_TASK PROMPT:_
Wherever the word "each" occurs in the lines below, copy the whole line.

_SUPPLIED DATA:_
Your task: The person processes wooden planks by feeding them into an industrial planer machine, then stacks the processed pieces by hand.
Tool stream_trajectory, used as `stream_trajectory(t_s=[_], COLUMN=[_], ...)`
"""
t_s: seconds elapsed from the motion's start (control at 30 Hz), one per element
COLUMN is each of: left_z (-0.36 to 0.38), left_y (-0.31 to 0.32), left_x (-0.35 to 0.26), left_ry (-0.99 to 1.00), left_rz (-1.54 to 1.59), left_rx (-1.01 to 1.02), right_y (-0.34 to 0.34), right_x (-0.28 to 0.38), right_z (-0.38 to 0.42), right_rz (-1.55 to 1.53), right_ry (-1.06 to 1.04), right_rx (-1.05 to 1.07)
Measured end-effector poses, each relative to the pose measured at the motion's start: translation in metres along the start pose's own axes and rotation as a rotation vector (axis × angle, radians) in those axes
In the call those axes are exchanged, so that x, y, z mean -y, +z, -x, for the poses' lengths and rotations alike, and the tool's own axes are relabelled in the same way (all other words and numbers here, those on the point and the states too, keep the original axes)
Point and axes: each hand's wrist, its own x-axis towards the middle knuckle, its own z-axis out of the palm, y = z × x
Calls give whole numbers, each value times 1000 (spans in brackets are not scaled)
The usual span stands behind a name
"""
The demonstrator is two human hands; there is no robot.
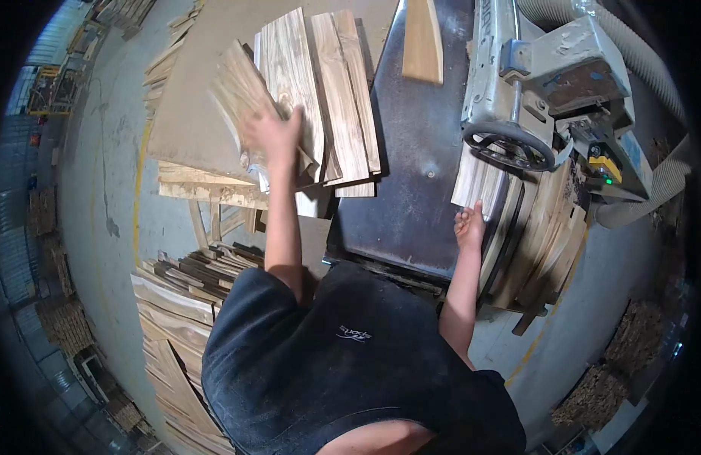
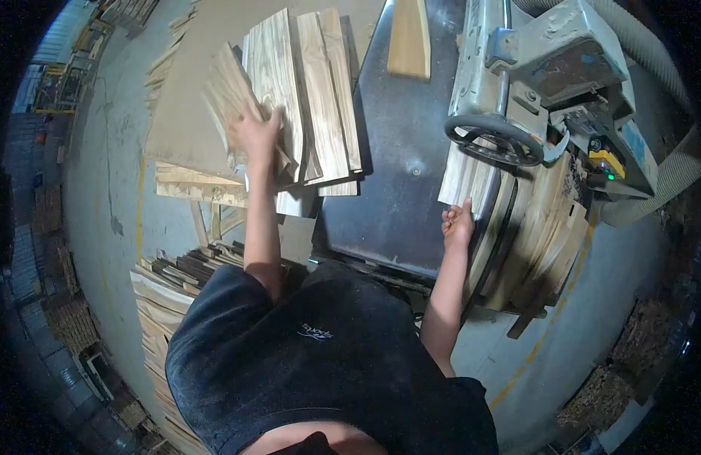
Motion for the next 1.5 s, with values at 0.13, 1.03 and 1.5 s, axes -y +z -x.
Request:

_TASK RESULT:_
COLUMN is each of: left_z (-0.36 to 0.38), left_y (-0.31 to 0.32), left_x (-0.35 to 0.26), left_ry (-0.99 to 1.00), left_rz (-1.54 to 1.59), left_rx (-1.01 to 1.02), right_y (-0.34 to 0.34), right_x (-0.28 to 0.38), right_z (-0.38 to 0.42), right_rz (-1.55 to 1.53), right_ry (-1.06 to 1.04), right_rx (-1.05 to 1.07)
Measured end-effector poses, each relative to the pose measured at the motion's start: translation in metres along the start pose's own axes and rotation as a rotation vector (axis × angle, radians) in those axes
Point and axes: each hand's wrist, its own x-axis towards the middle knuckle, its own z-axis out of the palm, y = z × x
Calls give whole numbers, each value times 1000 (spans in brackets are not scaled)

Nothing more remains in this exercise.